WHAT IS REQUIRED: Among the following entries, count the lines that contain "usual" and report only the result.

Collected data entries

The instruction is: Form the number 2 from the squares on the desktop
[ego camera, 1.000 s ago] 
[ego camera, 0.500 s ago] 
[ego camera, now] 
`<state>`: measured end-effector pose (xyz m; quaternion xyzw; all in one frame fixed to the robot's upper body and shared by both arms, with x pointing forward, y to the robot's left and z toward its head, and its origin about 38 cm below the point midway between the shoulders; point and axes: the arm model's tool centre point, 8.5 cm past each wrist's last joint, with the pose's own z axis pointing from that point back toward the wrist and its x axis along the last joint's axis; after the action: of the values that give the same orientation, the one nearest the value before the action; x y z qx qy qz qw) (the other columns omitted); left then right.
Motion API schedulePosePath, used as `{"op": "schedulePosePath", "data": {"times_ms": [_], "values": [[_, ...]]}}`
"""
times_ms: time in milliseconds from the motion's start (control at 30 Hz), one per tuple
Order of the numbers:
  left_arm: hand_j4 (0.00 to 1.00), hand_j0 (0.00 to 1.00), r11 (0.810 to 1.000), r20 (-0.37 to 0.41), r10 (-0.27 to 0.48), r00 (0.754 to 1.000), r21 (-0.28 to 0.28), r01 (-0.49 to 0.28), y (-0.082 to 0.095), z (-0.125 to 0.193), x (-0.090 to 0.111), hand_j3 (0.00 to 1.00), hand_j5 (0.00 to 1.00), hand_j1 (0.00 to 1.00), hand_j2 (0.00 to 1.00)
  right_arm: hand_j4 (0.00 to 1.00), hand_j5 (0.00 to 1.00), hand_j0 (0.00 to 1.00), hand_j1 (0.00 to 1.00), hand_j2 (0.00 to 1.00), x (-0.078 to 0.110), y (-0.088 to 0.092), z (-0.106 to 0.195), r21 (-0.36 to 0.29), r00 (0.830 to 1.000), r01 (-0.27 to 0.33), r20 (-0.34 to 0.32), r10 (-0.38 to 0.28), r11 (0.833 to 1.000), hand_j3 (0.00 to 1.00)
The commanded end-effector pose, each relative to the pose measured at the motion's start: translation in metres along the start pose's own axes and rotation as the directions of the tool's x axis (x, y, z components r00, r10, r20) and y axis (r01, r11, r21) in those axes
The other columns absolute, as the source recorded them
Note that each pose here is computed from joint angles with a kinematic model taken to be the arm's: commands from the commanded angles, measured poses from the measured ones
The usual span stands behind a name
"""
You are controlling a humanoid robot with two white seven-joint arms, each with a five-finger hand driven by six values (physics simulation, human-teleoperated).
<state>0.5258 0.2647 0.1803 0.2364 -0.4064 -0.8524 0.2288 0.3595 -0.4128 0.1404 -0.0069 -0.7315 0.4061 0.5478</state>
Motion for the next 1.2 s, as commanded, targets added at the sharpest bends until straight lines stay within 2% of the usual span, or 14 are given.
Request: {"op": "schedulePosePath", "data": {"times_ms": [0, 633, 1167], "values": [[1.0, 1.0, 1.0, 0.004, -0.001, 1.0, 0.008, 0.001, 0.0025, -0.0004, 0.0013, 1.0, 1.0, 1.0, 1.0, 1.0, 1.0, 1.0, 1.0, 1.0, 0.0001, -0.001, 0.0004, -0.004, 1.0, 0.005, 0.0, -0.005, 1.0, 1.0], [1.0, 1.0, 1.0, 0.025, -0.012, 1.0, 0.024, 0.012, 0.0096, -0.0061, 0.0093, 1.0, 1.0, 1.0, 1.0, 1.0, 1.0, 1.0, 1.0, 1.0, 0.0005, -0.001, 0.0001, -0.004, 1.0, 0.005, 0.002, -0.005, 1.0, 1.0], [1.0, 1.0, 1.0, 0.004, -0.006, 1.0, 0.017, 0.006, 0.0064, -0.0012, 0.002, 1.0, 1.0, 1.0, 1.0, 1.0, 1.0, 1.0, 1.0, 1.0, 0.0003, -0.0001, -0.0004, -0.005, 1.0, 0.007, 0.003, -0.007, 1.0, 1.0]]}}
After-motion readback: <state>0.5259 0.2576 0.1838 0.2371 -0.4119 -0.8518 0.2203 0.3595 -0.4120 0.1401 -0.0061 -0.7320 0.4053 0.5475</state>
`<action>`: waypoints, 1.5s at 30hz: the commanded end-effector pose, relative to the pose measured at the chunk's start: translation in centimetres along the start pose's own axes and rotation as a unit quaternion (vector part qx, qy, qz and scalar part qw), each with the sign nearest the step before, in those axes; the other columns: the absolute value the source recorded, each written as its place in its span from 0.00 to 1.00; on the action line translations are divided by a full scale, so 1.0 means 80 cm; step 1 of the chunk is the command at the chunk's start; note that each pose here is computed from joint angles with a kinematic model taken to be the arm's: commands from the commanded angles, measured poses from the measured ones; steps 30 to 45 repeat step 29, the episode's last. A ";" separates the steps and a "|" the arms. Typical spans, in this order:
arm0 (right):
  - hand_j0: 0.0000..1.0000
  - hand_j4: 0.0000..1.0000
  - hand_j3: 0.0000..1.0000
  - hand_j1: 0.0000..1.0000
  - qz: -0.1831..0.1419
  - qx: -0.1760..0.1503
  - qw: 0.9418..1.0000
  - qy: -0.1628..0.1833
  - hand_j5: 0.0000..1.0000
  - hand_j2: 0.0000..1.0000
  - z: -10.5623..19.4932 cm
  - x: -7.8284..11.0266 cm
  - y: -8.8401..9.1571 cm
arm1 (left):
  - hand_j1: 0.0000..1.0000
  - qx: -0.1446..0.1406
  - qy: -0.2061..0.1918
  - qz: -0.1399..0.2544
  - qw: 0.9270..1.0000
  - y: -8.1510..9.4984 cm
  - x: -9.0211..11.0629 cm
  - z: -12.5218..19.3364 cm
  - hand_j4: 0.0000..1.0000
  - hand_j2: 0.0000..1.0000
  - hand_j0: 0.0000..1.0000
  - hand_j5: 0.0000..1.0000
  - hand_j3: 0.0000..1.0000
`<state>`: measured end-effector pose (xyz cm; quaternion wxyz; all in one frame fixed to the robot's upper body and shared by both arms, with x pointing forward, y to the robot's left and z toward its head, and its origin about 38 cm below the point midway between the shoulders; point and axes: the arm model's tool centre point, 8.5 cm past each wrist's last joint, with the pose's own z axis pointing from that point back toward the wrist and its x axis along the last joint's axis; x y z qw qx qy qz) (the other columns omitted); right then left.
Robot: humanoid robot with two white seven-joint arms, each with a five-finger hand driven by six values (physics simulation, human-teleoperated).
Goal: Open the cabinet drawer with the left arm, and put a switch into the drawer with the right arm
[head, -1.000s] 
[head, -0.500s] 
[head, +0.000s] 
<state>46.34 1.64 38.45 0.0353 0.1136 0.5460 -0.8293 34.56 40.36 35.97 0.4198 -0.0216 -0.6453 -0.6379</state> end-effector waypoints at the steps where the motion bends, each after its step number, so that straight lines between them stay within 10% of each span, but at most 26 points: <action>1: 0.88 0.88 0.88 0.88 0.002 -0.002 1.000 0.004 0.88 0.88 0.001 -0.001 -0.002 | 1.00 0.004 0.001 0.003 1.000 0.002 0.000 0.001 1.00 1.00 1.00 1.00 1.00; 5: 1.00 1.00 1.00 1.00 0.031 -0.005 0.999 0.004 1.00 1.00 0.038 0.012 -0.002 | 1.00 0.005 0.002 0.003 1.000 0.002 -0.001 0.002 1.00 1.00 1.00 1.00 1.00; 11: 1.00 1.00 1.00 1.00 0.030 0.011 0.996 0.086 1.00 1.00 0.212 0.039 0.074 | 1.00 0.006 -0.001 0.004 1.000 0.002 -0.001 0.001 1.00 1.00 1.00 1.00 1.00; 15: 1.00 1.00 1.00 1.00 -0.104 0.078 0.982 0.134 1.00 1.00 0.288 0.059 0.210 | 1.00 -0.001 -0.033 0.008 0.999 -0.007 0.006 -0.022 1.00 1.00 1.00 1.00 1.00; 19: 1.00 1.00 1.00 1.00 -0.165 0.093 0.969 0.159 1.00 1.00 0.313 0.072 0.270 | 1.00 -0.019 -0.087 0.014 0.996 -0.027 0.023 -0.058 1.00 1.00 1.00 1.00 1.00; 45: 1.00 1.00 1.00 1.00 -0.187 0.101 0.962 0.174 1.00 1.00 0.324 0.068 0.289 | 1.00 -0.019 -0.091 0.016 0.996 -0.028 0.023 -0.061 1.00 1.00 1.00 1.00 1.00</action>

ANSWER TO THE PROBLEM: 2